According to Byron York, Michele Bachmann is planning on attacking Rick Perry on Social Security at tonight’s CNN/Tea Party Express debate in Florida. Bachmann’s campaign has fizzled in recent weeks, and her placid approach at last week’s debate seemed to seal her fate as an also-ran, so it would be a surprise if the feisty Minnesota congresswoman didn’t come out fighting. But if she thinks she will gain ground against Perry among the Tea Party constituency he has stolen out from under her by playing the liberal Democrat, she’s lost touch with reality.

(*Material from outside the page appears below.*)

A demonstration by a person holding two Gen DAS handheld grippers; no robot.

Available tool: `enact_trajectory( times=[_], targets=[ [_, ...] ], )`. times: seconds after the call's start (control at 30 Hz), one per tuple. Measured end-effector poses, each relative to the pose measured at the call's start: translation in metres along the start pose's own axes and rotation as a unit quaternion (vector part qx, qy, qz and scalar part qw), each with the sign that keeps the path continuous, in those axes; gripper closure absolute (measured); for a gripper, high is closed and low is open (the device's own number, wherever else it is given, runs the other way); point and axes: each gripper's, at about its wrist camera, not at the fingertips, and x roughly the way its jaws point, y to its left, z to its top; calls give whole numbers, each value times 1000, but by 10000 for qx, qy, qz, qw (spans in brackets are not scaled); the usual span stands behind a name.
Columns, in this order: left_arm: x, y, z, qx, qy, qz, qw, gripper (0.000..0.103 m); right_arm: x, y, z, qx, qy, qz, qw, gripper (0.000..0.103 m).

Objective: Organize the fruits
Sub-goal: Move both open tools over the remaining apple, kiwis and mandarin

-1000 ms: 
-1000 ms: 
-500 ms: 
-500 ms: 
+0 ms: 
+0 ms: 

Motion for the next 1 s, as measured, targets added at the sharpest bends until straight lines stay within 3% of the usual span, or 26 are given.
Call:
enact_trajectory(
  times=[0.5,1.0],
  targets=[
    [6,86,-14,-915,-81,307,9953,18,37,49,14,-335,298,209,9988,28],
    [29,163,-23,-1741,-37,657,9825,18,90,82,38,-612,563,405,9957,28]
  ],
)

As Chris Moody writes, in an interview last year, Bachmann called Social Security a “tremendous fraud” and said anyone who ran anything like it would be “thrown in jail.” She also said young workers should be weaned off it. Any attack on Perry for saying essentially the same thing ought to earn the Tea Party heroine a gold medal for hypocrisy. Social Security may be Perry’s Achilles’ heal, but it’s hard to see how a candidate such as Bachmann, who has spent her entire career calling for entitlement reform, is any position to take advantage of that weakness.

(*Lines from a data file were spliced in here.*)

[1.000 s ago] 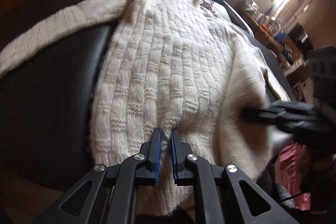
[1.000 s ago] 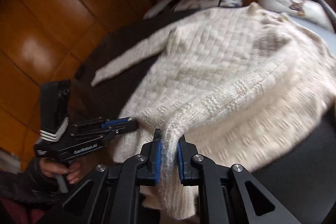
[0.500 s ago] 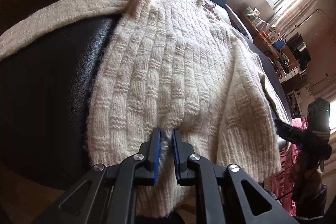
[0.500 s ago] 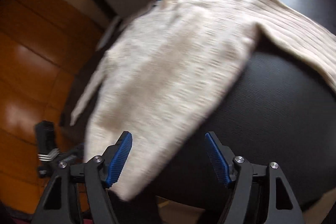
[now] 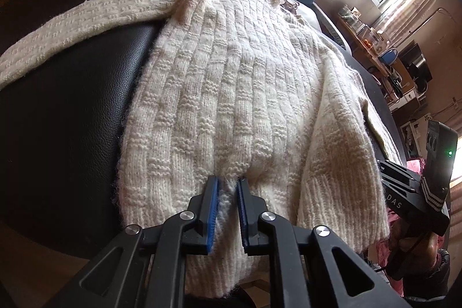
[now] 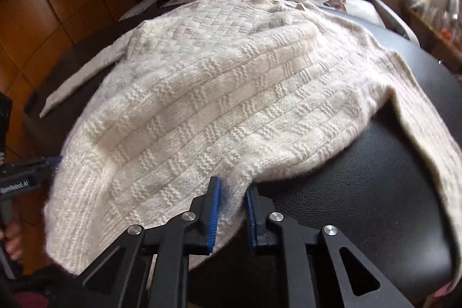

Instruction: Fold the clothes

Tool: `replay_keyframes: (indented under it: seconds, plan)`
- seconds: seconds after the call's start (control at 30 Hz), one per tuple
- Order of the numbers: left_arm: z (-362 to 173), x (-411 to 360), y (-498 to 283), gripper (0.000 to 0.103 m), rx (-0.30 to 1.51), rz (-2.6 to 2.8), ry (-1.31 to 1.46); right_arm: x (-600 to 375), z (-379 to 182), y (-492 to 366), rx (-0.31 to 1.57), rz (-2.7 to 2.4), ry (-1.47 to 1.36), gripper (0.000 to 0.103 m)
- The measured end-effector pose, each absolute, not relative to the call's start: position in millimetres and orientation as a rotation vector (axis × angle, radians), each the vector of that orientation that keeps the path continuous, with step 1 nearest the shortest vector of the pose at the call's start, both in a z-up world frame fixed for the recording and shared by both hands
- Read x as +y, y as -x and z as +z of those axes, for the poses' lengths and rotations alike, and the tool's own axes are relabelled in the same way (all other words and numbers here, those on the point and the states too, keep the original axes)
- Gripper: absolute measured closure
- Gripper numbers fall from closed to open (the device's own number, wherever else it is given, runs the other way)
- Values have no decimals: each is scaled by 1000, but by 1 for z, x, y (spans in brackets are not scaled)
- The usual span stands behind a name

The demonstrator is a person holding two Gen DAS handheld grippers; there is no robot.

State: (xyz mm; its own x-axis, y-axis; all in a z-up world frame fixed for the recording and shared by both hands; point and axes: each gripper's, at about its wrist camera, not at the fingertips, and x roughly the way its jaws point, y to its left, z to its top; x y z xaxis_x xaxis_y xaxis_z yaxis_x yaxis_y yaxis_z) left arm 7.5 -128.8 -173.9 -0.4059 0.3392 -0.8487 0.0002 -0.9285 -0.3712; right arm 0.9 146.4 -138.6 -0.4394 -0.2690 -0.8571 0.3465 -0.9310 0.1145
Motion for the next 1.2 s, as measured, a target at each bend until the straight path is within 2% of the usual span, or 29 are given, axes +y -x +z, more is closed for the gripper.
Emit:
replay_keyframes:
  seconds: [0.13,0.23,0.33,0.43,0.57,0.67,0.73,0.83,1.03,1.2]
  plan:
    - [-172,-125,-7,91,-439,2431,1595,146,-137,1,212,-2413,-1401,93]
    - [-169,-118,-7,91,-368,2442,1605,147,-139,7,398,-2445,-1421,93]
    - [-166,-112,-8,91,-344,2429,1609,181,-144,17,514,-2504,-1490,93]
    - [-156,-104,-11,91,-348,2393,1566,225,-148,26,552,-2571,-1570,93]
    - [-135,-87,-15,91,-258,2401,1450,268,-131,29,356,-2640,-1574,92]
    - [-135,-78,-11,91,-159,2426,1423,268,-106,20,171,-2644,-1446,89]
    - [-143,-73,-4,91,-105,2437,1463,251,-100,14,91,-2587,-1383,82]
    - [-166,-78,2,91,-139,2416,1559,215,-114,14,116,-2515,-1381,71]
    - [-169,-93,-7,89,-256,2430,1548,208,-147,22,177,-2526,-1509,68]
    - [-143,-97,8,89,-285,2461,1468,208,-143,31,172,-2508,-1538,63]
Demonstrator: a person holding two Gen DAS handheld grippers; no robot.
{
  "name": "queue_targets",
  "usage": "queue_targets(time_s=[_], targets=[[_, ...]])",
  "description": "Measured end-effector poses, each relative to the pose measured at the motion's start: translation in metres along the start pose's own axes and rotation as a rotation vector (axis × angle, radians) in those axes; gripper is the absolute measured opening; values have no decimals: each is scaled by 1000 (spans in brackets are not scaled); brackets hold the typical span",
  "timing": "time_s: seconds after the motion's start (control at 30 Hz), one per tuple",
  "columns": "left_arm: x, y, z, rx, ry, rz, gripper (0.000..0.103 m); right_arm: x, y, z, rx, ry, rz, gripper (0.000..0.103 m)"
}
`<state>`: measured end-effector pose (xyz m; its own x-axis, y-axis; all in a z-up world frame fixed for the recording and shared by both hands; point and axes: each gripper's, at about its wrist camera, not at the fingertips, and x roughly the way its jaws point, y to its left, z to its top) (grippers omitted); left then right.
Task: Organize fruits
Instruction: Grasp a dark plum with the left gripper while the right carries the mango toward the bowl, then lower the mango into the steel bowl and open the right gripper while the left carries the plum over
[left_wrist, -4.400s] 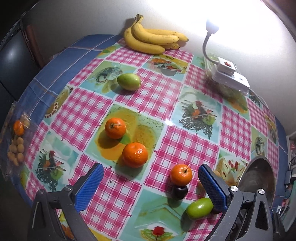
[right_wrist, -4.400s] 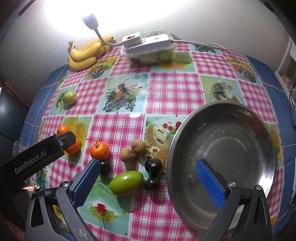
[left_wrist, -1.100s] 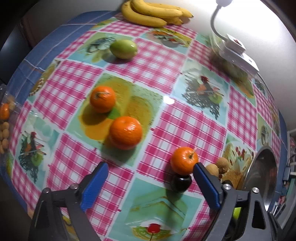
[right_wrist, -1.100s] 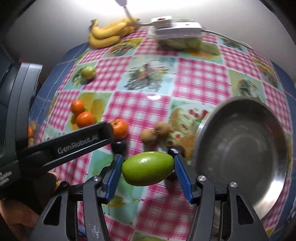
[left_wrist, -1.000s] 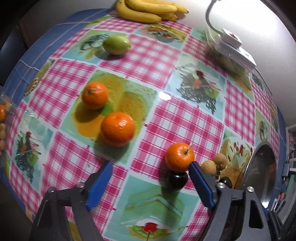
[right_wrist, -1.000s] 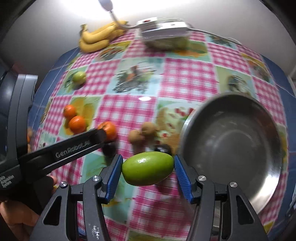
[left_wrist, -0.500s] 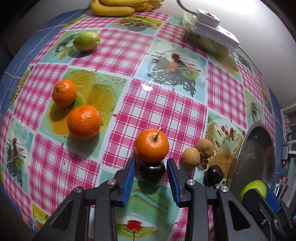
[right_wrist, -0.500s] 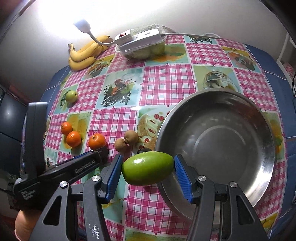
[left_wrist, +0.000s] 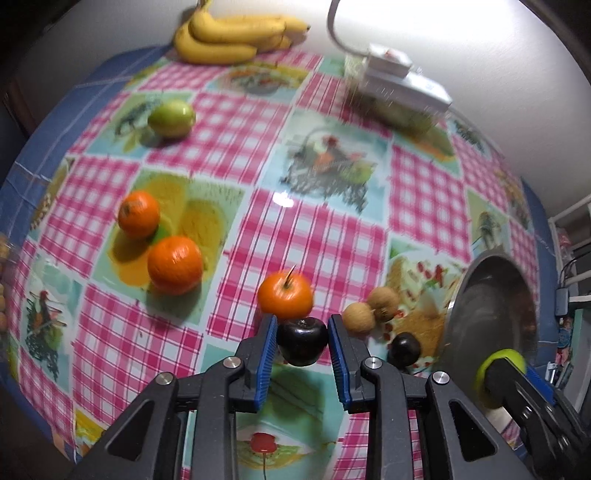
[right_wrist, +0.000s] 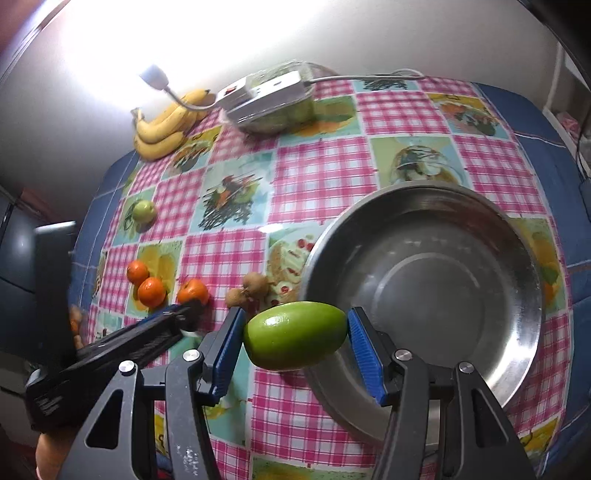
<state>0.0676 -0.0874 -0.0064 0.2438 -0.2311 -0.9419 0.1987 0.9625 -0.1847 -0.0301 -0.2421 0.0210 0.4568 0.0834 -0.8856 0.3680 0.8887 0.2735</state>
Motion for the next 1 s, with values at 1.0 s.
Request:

The same is true for Mitt Romney, who criticized Social Security in his 2010 book No Apology.
Perry may be vulnerable to attacks on this issue from Democrats next fall in a general election, but it’s hard to imagine assuming the role of defender of Social Security in front of a Tea Party audience would do much good for any Republican, let alone a conservative like Bachmann.
Mitt Romney’s strategy to win the nomination is to pose as the most electable Republican who can win the votes of independents and Republicans. Yet the conceit of Bachmann’s candidacy has always been that she is an indefatigable fighter against liberalism and the institutions of big government. Her rise in politics and in the presidential polls until Perry’s entry was predicated on her own use of incendiary rhetoric. So how can she possibly profit from bashing Perry for the same tactics?

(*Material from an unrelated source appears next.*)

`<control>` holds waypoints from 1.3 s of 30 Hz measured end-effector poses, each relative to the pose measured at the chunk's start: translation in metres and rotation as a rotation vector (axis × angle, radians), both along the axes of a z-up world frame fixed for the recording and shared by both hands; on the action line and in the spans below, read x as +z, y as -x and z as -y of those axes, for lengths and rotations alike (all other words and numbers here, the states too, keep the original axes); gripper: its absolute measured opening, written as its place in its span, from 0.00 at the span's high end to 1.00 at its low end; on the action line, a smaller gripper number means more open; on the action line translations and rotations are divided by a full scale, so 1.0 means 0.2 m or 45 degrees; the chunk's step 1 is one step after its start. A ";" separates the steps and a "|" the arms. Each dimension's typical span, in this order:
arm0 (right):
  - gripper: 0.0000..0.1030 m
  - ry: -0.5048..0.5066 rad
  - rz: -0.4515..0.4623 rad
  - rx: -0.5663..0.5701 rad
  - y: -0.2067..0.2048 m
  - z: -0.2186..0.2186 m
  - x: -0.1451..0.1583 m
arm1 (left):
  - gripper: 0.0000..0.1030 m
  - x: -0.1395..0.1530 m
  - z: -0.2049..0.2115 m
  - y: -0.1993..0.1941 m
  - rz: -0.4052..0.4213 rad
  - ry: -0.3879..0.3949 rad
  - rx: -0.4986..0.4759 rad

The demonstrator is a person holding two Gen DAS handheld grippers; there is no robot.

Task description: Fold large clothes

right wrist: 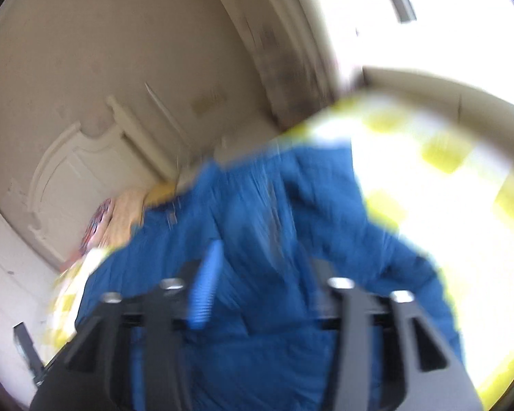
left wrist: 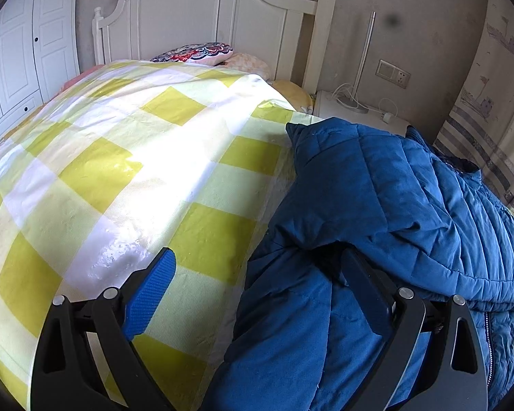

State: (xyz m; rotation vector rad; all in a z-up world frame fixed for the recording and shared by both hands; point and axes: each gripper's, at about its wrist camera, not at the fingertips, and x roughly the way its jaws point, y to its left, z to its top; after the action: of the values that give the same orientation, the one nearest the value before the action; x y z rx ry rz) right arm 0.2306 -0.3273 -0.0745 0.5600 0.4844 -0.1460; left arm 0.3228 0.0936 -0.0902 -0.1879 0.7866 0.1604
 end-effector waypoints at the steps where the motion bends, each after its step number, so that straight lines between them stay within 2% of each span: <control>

The obvious answer is, she can’t. Bachmann needs to show some life at the debate in order to revive her flagging hopes. But if she thinks she can survive by defending entitlements against even a vague prospect of reform, all she will demonstrate is how political ambition can distort the positions of even the most principled of hard-liners. The results may be some fireworks on CNN tonight, but Bachmann is not likely to improve her standing in the polls. As much as her supporters believe this debate will give her an opportunity to get back in the race, adopting this tactic may be the signal it is time to turn out the lights on her presidential bid.